LEARN HOW TO MAXIMIZE THE VALUE OF YOUR DATA ASSETS FOR AI
In modern AI development, the spotlight often falls on sophisticated AI models. However, beyond these advanced tools and algorithms, there lies a solid foundation of undeniable importance – the quality of source data involved.
Even the most powerful AI model, when fed with poor-quality data, is outperformed by a weaker AI model trained on high-quality data.
This contemporary saying circulating in the tech world emphasizes the significance of data quality in AI development. While cutting-edge AI models are integral for producing impressive outcomes, they aren’t the only crucial factor. Data serves as the critical fuel that drives AI models and its quality fundamentally determines their effectiveness. Regardless of a model’s superiority, it is only as good as the data it’s fed.
Since the establishment of our company Oxide AI, we have actively prioritized source data. Our laser-focused dedication has led us to develop proprietary AI and data representation technology, designed for the precise task of harvesting vast quantities of source data in the global financial sector. Our commitment to data management excellence has enabled Oxide’s lean team to make a significant impact and take comprehensive control over the data. This allows us to leverage the potential of AI automation for scaling, rather than relying on manpower. Most rewarding of all, our solid data practices pave the way for limitless AI application possibilities; the well-managed and organized data can easily be transformed and packaged for varying use cases.
Oxide’s approach is based on a deep understanding of several essential elements of source data. We start by examining data’s origin and establishing its authenticity. Following that, we also assess its intrinsic value and evaluate the sufficiency of its representation and validation. Finally, we consider the different metrics that can effectively quantify it. We only move forward with developing and training AI models once we’ve done such a thorough analysis.
To guide you in thinking more strategically about your data in the context of AI, we offer a few key insights grounded in multiple years practical industrial experience:
Data Veracity: assessing quality, accuracy, and authority is challenging and time-consuming for large datasets. The key is tracing the data generation process, especially if it involves human input, which often introduces errors. If a validation process exists, it’s critical to deeply comprehend it.

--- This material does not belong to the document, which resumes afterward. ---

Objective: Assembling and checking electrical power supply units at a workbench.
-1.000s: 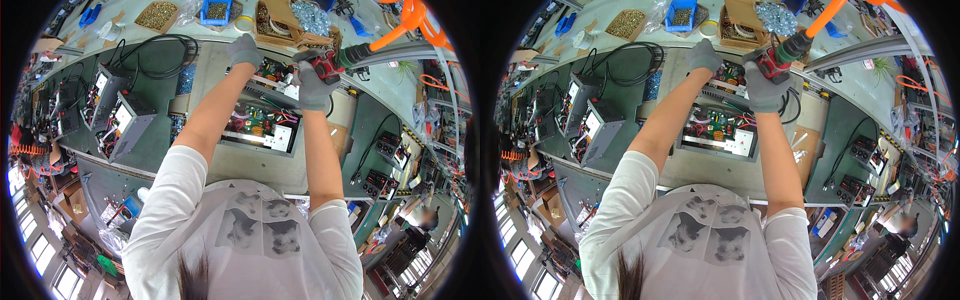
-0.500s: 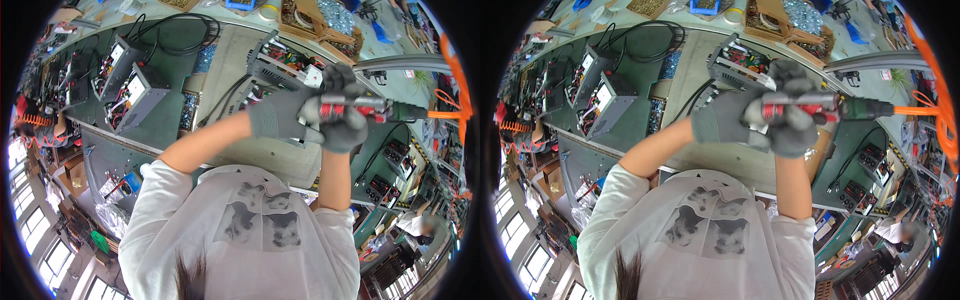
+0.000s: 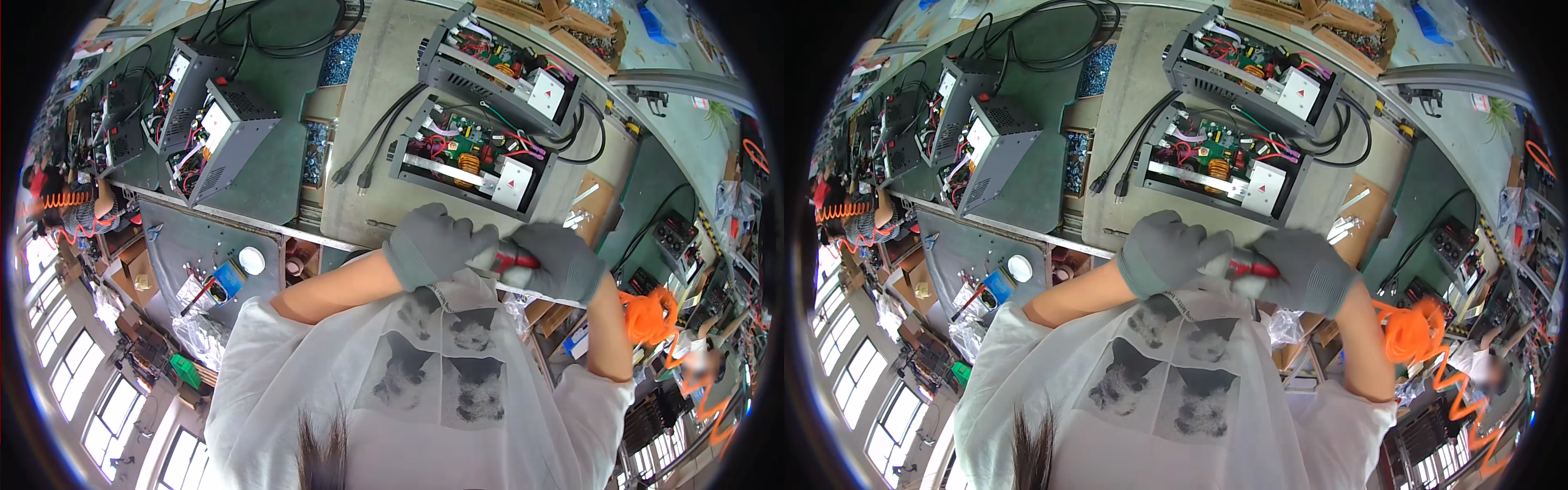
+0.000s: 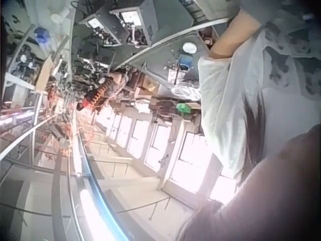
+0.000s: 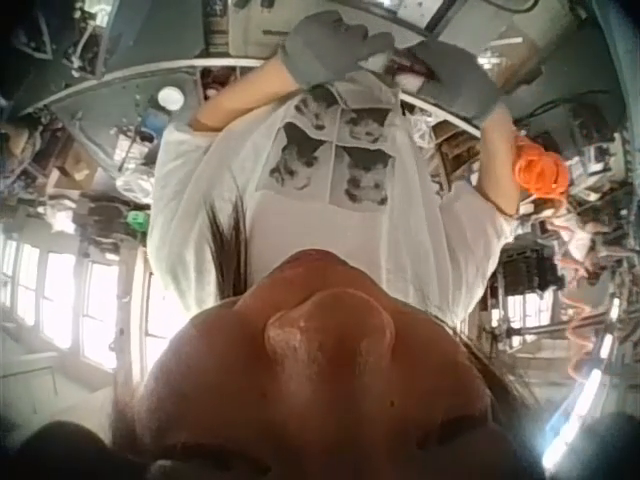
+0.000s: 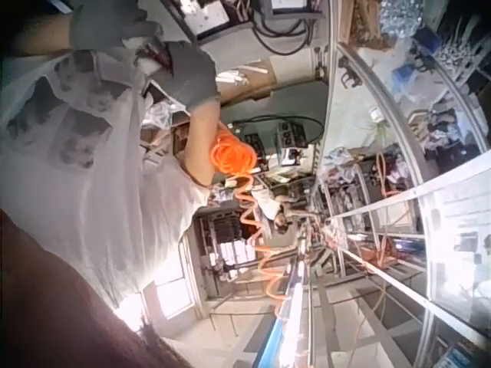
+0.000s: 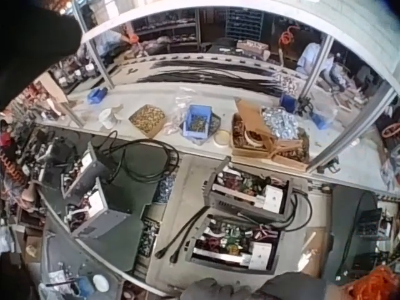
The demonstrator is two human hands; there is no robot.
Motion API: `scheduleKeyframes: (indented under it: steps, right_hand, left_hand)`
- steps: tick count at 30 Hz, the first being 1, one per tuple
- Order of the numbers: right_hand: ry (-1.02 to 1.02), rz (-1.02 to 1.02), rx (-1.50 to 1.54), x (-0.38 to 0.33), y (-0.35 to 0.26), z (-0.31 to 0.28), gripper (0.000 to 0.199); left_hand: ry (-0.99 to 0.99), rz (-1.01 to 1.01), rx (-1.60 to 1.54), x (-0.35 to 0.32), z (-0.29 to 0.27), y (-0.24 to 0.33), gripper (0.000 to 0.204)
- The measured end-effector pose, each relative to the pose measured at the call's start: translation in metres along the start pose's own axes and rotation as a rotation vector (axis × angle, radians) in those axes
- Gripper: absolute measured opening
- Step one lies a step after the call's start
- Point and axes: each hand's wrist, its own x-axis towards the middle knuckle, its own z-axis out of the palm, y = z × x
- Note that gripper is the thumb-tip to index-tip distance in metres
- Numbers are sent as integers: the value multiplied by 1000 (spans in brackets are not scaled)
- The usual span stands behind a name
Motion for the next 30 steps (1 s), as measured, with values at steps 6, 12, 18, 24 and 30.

Data Structuring: transforming unstructured data into a structured format is often highly beneficial. This is particularly true when unstructured data, such as customer interactions, detailed product descriptions, or internal documents, can enrich structured datasets. Such data is invaluable for training modern statistical machine learning models, like large language models (LLMs), and can be harnessed in chatbots or advanced search systems.
Volume and Velocity: large data volumes demand significant engineering resources, so evaluate the value of data against the incurred costs. Accumulating data without a clear purpose is inefficient. When dealing with high-velocity data, consider real-time AI-transformation models to capitalize on the data’s immediate value.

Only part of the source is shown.